The Phoenix Village Project is an exciting new Gloucestershire-based scheme that aims to help disenfranchised young adults break the cycle of social and economic exclusion. The Project has just been launched by an Albright IP client, Marksteen Adamson; the Executive creative director & partner of ASHA & CO.
The Project is aimed at young adults who have missed opportunities, fallen through educational gaps, or struggled with challenges such as homelessness or addiction.
Julia House, a Director and Chartered Trademark Attorney at Albright IP, is representing the company on the Phoenix Village Project and is a member of its advisory panel – helping to trademark the social enterprise’s new economic model, ‘The Giving Share’.
The model is based on the idea of building an attractive and creatively curated home for commercial businesses that pay a contribution towards the project, in turn providing a sustainable economic foundation on which a range of social services can operate.
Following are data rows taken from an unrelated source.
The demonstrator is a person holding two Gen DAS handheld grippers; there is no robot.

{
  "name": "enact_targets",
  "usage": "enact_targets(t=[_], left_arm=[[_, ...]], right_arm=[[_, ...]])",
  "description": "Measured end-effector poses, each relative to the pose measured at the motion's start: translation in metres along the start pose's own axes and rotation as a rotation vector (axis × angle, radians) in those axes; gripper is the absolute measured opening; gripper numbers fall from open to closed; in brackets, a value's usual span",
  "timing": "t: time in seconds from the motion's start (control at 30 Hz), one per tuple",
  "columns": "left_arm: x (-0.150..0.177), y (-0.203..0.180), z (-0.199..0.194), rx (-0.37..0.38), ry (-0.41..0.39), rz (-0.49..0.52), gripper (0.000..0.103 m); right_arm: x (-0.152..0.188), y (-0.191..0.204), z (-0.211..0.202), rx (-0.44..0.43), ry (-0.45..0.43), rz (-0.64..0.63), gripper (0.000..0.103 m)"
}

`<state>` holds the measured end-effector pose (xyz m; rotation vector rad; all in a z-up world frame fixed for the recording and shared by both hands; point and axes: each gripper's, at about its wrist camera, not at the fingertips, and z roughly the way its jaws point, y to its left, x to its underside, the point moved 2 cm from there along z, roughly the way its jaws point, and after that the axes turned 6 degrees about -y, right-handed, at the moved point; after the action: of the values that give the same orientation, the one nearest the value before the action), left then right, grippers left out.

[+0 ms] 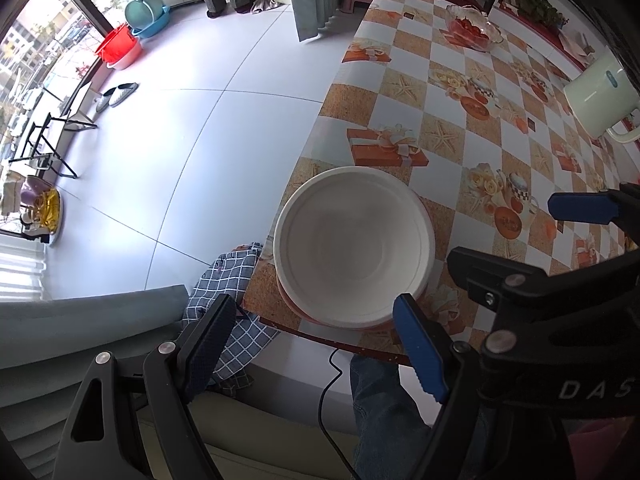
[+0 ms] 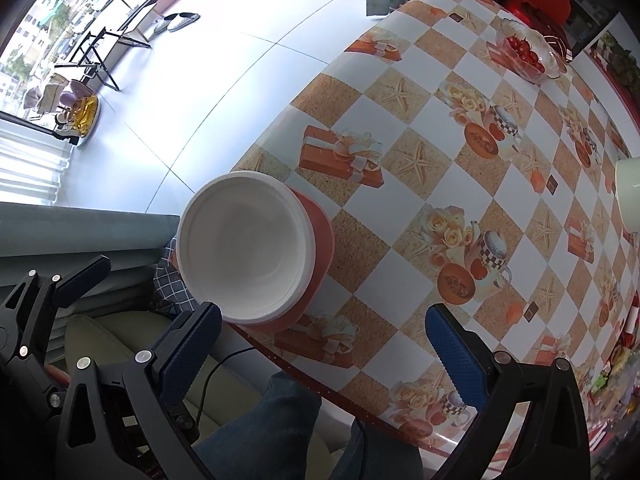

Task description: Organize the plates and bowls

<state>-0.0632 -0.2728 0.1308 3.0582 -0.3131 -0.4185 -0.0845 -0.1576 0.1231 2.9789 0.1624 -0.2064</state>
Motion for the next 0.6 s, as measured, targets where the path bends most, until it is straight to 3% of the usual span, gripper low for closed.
enact_targets(t=[0.6], left_arm=[[0.0003, -0.0009, -0.0007, 0.0, -0.002, 0.009, 0.083]], right_arm=[[0.0012, 0.002, 0.0024, -0.011, 0.012, -0.006, 0.103]])
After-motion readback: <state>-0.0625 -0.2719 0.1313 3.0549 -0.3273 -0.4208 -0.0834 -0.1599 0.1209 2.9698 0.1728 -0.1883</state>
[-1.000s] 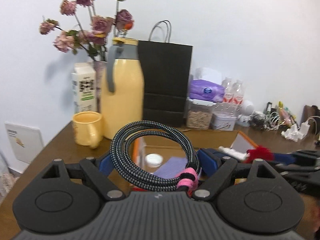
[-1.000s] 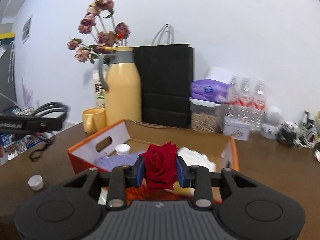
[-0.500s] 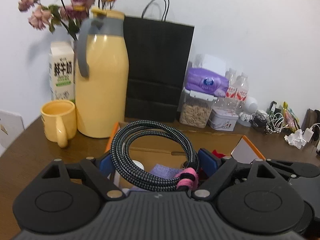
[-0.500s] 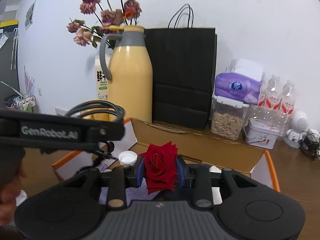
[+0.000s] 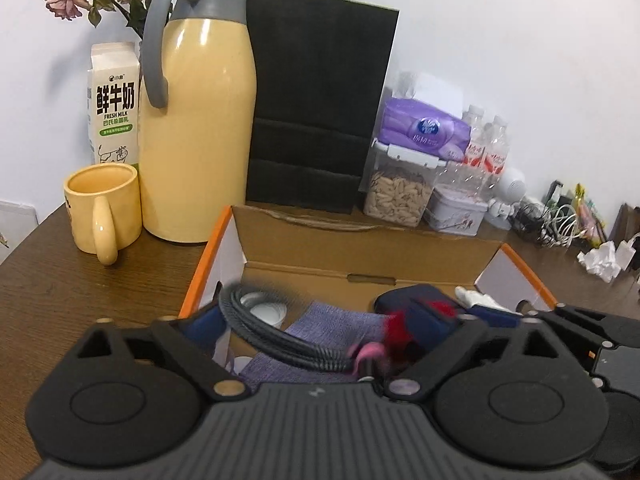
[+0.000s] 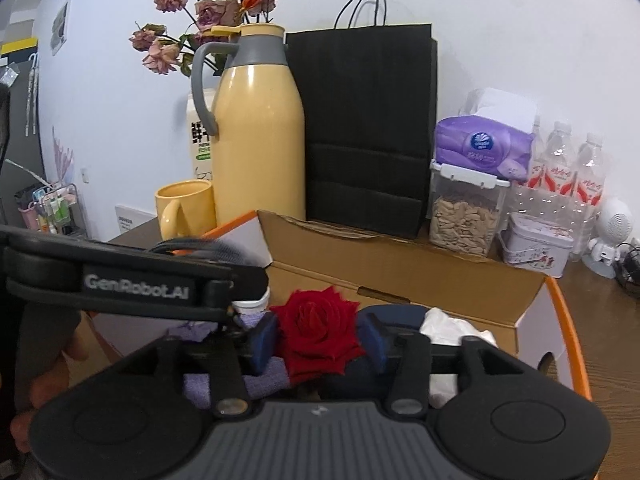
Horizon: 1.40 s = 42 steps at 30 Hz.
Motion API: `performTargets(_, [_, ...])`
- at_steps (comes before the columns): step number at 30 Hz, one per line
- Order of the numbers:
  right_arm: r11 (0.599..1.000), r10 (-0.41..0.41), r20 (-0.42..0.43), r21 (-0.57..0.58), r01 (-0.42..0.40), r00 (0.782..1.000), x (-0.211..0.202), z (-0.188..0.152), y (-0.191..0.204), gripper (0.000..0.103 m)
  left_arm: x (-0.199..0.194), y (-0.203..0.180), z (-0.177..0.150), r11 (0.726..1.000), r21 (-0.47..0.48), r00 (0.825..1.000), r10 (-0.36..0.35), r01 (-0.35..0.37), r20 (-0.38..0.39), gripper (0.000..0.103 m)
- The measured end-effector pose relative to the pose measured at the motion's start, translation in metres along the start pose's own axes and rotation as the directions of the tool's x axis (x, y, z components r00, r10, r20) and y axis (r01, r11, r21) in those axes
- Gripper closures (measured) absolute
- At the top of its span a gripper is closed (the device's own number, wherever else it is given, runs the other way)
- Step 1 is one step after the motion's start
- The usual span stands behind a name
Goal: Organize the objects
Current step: 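Carry the rose and cable into the box and open both grippers, then withdraw both grippers from the box toward the white caps on the table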
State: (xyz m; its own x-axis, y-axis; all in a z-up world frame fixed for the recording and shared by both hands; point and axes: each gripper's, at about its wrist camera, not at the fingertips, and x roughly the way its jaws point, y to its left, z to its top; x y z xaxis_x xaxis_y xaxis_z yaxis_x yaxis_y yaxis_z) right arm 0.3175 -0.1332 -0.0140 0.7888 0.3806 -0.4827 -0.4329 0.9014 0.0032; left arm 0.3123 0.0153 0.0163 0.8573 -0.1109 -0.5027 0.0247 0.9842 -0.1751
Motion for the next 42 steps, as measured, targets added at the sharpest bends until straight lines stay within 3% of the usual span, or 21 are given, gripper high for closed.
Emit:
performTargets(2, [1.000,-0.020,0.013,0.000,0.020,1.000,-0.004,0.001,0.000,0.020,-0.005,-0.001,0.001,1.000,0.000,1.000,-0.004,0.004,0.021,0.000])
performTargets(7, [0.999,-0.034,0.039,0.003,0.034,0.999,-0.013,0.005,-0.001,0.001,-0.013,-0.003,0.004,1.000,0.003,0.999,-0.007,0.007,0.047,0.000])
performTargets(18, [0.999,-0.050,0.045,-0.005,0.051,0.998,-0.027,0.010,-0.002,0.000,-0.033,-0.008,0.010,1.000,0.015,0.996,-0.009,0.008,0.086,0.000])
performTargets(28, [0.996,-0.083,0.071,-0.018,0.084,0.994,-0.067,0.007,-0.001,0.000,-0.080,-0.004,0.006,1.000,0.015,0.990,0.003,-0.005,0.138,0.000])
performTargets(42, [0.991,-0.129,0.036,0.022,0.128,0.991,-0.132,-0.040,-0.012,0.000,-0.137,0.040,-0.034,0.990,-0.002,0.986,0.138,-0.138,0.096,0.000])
These include social care, accredited skills training, autonomous health care and advanced mental health provision.
“The Phoenix Village Project is a great initiative, with its goal of ‘teaching enterprising skills and building sound minds for practical, social and personal regeneration’, said Julia House. “We’re really pleased to be part of such an important project, and look forward to helping it truly take off and grow.”
Albright IP is among a number of partners and supporters of the Phoenix Village Project. Other supporters of the Phoenix Village Project include The Nelson Trust, Gloucestershire County Council, Cheltenham Borough Homes, and The Office of the Police and Crime Commissioner for Gloucestershire.